In this context, the word good (Hebrew tov) has the idea of useful or beneficial. The goodness of the created world consisted in its utility. Of course, God did not need to tell time by sun, moon, and stars (Gen 1:14-19). God did not need to eat fruit, seeds, and leafy green vegetables (Gen 1:29-30). Who did need these things? The answer is that humans, the apex of God’s creation, did. God made a world in which humans could thrive.

Furthermore, God placed His blessing upon the human race (Gen 1:28). Under God’s blessing humans were meant to be fruitful, to multiply and fill the earth, to subdue it (a strong term, as its use in Esther 7:8 shows) and to rule over God’s creation in the world. Just as God had ordered creation previously, humans made in God’s image were to continue bringing order to the created world.

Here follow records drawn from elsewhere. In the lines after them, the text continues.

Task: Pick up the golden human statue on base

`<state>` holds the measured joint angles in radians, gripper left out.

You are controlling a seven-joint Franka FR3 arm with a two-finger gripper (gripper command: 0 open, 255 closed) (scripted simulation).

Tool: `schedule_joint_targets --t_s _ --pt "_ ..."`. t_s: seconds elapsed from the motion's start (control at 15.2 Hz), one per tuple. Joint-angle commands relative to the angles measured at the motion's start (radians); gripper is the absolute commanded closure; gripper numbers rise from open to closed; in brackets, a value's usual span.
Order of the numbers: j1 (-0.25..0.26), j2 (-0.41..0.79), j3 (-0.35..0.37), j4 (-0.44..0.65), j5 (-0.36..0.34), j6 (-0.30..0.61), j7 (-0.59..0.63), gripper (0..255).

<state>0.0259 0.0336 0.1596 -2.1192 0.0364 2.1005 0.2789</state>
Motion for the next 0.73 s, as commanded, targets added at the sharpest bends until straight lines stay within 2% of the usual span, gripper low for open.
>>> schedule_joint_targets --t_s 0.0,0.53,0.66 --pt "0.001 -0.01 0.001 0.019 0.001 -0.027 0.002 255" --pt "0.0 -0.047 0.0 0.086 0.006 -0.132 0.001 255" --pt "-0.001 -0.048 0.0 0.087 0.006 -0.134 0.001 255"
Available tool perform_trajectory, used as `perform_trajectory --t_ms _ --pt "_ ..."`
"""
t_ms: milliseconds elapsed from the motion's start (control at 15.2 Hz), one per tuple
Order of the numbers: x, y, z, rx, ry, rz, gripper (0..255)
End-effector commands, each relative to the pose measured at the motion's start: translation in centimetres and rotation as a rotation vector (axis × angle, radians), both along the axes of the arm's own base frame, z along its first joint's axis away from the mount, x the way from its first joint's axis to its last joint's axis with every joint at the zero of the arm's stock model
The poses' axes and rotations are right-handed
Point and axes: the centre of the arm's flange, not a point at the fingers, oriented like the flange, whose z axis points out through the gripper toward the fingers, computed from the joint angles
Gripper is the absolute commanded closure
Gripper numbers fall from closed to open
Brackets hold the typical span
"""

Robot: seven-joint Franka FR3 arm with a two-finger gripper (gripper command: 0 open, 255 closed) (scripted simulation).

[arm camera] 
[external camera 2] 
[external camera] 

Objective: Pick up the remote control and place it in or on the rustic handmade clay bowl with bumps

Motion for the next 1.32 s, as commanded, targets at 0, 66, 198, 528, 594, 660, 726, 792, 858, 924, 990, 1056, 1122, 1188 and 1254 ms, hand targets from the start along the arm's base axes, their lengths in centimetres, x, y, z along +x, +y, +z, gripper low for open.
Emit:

In this good creation, under God’s blessing, the human relationship to God was fundamentally one of trust. Humans did not decide what was good. God did. That is the theme upon which the second creation account expands (Gen. 2:5-24). God created the man and placed him in a garden—a place of shelter and beauty. God furnished the garden with plants and fruit trees. The man was given permission to eat of the fruit of any tree except one: the tree of the knowledge of good and bad (Gen 2:16-17).

Undoubtedly this was a real tree, with leaves, bark, and fruit that could be touched and tasted. It was not a magic tree that would somehow poison the soul. It was, however, a symbolic tree, as its name indicates. It stands for knowing good and bad. Up to this point in the story, only God had said what was good. The man simply received what God knew to be good. For Adam to eat of the fruit of the tree would represent his decision to “know” or determine good and bad for himself. That would be a rejection of the creator’s evaluation of the good in favor of Adam’s own understanding.

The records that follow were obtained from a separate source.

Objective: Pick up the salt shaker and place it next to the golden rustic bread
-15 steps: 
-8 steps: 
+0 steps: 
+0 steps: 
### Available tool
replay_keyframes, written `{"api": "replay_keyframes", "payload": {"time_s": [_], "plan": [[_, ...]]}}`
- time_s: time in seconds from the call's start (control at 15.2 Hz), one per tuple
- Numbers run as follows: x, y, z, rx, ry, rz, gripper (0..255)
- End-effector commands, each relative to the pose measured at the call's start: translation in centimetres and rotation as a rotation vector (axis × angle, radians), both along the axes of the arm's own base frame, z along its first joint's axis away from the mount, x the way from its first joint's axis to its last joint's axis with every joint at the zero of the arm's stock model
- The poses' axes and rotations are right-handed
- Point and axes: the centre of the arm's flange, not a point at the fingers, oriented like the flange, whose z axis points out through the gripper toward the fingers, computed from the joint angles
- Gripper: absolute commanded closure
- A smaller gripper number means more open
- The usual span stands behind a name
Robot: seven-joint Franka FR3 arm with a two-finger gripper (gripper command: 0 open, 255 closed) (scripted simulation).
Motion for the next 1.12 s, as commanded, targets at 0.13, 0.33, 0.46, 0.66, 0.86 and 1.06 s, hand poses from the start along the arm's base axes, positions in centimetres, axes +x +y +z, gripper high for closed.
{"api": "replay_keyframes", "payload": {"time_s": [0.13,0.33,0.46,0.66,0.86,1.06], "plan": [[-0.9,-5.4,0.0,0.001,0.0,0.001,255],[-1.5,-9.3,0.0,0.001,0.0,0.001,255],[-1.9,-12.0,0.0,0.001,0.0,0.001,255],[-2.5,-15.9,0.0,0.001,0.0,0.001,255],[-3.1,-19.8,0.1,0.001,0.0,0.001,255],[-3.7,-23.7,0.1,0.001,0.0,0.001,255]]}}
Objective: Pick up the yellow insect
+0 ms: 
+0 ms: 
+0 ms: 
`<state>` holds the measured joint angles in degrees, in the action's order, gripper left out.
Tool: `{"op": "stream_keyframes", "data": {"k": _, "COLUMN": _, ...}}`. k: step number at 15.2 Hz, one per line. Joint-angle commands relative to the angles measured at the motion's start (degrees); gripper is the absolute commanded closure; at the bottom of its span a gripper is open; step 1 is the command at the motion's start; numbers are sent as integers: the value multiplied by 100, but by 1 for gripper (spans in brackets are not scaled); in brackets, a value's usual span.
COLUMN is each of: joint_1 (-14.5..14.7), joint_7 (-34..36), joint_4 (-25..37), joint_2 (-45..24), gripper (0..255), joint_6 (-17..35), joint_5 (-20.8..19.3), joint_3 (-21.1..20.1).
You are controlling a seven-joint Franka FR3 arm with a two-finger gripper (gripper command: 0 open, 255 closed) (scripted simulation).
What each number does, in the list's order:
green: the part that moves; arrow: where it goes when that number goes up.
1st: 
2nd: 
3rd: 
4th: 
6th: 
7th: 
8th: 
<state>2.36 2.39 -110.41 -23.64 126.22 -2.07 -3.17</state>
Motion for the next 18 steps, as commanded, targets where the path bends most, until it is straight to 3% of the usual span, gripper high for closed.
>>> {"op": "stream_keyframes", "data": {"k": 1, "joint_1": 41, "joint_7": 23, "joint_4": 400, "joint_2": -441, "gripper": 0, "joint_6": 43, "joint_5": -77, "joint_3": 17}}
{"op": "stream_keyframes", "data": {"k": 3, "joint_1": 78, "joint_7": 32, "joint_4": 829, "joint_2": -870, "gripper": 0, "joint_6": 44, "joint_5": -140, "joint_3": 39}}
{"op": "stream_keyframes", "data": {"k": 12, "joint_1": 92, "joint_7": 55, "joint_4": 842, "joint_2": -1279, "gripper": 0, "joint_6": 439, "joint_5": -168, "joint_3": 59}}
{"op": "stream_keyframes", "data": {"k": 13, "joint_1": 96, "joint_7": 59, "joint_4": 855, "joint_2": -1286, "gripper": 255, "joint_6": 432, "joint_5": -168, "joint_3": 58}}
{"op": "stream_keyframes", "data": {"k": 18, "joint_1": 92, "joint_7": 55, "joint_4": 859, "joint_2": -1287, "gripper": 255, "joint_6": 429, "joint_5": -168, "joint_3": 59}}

In other words, for Adam to eat of the fruit of the tree of the knowledge of good and bad would, in effect, be to declare his independence of God. This act was the worst thing imaginable. It would certainly entail a rejection of God’s good gifts. Worse, it would involve a fundamental distrust of either the Creator’s ability to discern or willingness to provide the good. As an act of distrust, it would indict the very character of God.

God announced that the penalty for transgression was death. The phrase “you shall surely die” does not mean that Adam would die the instant he ate. Rather, it is a Hebrew idiom indicating that Adam would immediately come under sentence of death. How could it be otherwise? God is the source of life. To declare independence of God is to declare independence of life. Death is the only possible result.

The critical question posed by the tree, and by Adam’s probation, is quite simple: Is the Creator trustworthy? Can He be trusted to know and provide what is good? In answer to this question, God for the first time announced that something is not good. Specifically, it was not good for the man to be alone (Gen 2:18). Consequently, God determined to provide the good. First, however, he had to make Adam aware of the deficiency.

God taught Adam this lesson by making some animals and inviting Adam to engage in an exercise of comparative taxonomy (Gen 2:19). As Adam classified the animals he had to compare and contrast them; in the process he must inevitably insert himself into those comparisons and contrasts. As a result, Adam became aware of his own alone-ness. He could find no helper “like him” (Gen 2:20).

At this point God placed the man in a deep sleep, removed a rib, and fashioned it into a woman (Gen 2:21-22). Interestingly, God did not breathe into her the breath of life. Evidently she received her life, not directly from God, but through the man. Humanity is not merely a collection of similar individuals; it is one race enlivened by one life principle. Each individual human being is born as an instance of the same unifying life principle that God first breathed into Adam.

Adam should have understood that the Creator was trustworthy. When God brought the woman to him, his response was to utter the first poem that any human ever composed (Gen 2:23):

This is now bone of my bones,
And flesh of my flesh:
She shall be called Woman,
Because she was taken out of Man.

These words recognize the excellence of the Creator’s gift. Knowing that something was not good, God made Adam aware of the deficiency. Then God supplied the good in a way and to a degree that Adam could never have imagined. Adam should have known that the Creator could be trusted.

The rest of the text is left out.